From the very first line of the data to the line containing "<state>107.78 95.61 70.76", retype everything exactly, leaving the pictures behind.

>>>

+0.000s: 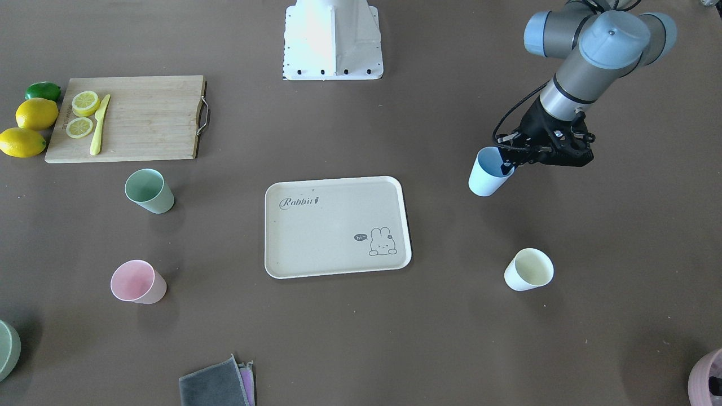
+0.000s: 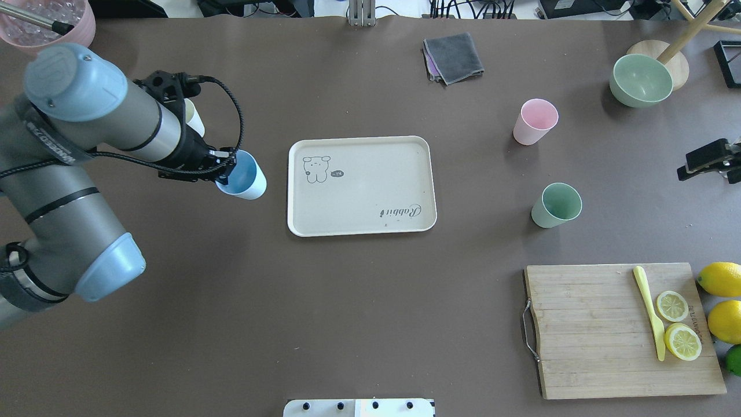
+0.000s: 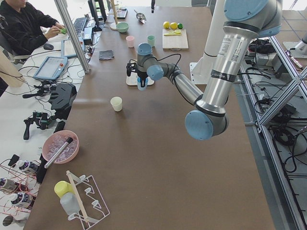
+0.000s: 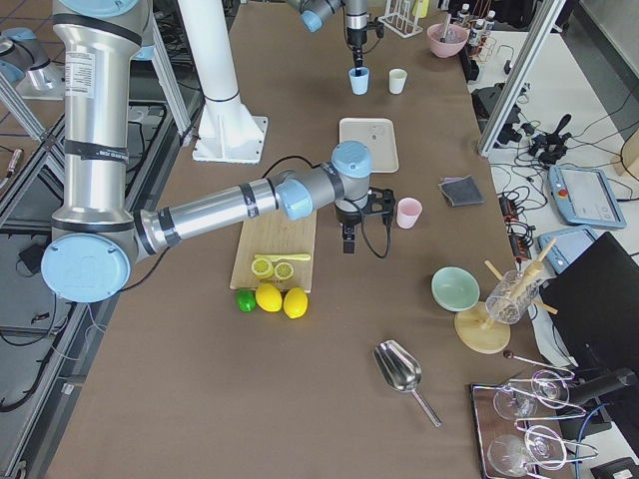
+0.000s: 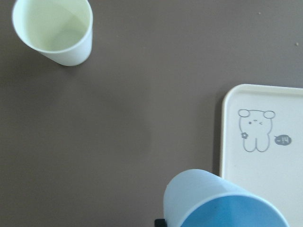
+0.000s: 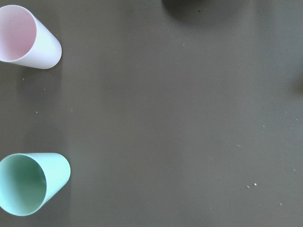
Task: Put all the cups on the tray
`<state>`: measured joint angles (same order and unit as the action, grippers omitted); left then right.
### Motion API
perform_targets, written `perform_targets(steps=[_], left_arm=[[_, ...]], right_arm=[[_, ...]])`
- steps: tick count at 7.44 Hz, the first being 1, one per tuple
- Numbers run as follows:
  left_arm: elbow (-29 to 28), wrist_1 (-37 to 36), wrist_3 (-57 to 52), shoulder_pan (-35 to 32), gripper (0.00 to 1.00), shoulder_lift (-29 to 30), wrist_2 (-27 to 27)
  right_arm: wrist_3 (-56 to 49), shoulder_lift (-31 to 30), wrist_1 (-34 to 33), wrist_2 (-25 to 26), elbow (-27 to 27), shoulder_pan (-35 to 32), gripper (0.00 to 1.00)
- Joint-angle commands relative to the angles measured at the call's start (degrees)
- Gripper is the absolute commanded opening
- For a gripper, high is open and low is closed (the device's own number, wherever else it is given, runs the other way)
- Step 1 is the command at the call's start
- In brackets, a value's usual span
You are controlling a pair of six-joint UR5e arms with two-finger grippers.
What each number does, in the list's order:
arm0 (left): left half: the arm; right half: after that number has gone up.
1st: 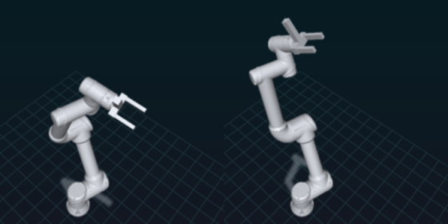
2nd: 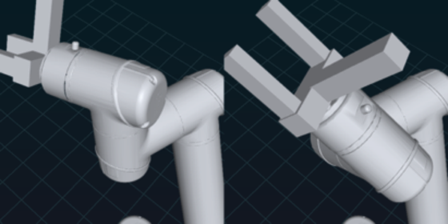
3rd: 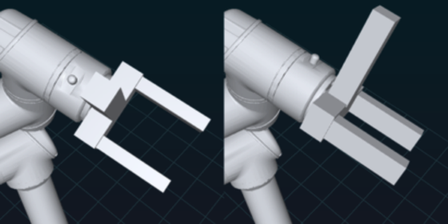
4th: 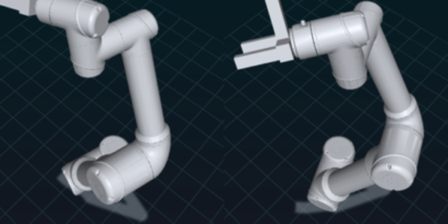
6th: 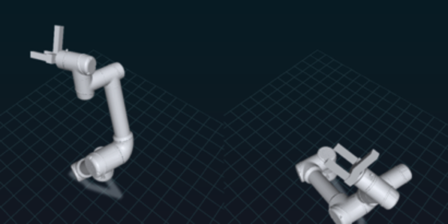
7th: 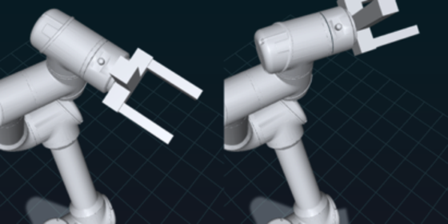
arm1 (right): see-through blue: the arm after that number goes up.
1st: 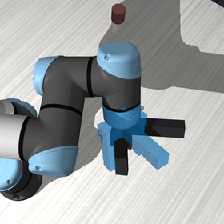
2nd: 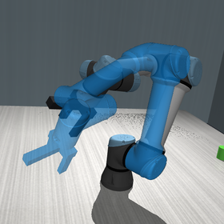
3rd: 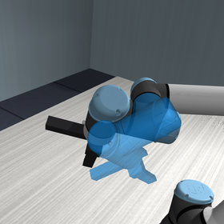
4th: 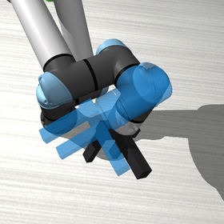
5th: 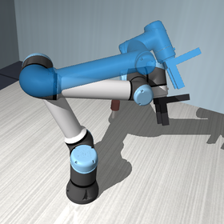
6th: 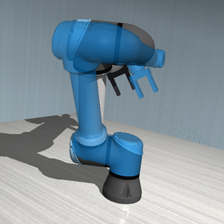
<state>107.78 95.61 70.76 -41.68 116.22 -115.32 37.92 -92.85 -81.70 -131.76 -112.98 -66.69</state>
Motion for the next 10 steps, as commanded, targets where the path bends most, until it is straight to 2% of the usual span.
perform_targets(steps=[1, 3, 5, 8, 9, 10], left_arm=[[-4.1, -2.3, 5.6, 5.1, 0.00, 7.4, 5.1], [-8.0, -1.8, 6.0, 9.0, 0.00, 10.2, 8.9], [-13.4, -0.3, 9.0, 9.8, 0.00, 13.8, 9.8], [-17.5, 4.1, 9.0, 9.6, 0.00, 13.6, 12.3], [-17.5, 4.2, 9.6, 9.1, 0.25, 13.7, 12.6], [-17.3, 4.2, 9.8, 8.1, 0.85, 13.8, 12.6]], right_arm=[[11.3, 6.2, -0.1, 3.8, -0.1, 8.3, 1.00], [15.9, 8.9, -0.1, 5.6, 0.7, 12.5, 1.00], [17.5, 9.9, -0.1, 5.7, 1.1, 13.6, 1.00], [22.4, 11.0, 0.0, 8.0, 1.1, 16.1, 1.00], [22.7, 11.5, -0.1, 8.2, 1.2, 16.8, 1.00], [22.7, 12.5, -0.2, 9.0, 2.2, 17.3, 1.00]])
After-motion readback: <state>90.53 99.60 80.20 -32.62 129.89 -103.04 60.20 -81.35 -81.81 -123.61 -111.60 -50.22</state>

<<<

> **Solution to the problem**
+0.000s: 
+0.000s: 
+0.000s: 
+0.000s: 
+0.000s: 
+0.000s: 
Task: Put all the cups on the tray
`<state>`: measured joint angles (same order and unit as the action, grippers omitted); left then right.
### Motion API
perform_targets, written `perform_targets(steps=[_], left_arm=[[_, ...]], right_arm=[[_, ...]])`
- steps: tick count at 7.44 Hz, the first being 1, one per tuple
- Numbers run as follows:
  left_arm: elbow (-29 to 28), wrist_1 (-37 to 36), wrist_3 (-57 to 52), shoulder_pan (-35 to 32), gripper (0.00 to 1.00), shoulder_lift (-29 to 30), wrist_2 (-27 to 27)
  right_arm: wrist_3 (-56 to 49), shoulder_lift (-31 to 30), wrist_1 (-34 to 33), wrist_2 (-25 to 26), elbow (-27 to 27), shoulder_pan (-35 to 32), gripper (0.00 to 1.00)
- Joint-angle commands relative to the angles measured at the call's start (degrees)
- Gripper is the absolute commanded opening
- For a gripper, high is open and low is closed (the device's own number, wherever else it is given, runs the other way)
- Step 1 is the command at the call's start
- In brackets, a value's usual span
You are controlling a pair of six-joint UR5e arms with two-finger grippers.
What each number does, in the list's order:
arm0 (left): left half: the arm; right half: after that number has gone up.
1st: 
2nd: 
3rd: 
4th: 
6th: 
7th: 
arm1 (right): see-through blue: the arm after that number goes up.
1st: 
2nd: 
3rd: 
4th: 
5th: 
6th: 
<state>107.78 95.61 70.76 -41.68 116.22 -115.32 37.92 -92.85 -81.70 -131.76 -112.98 -66.69</state>

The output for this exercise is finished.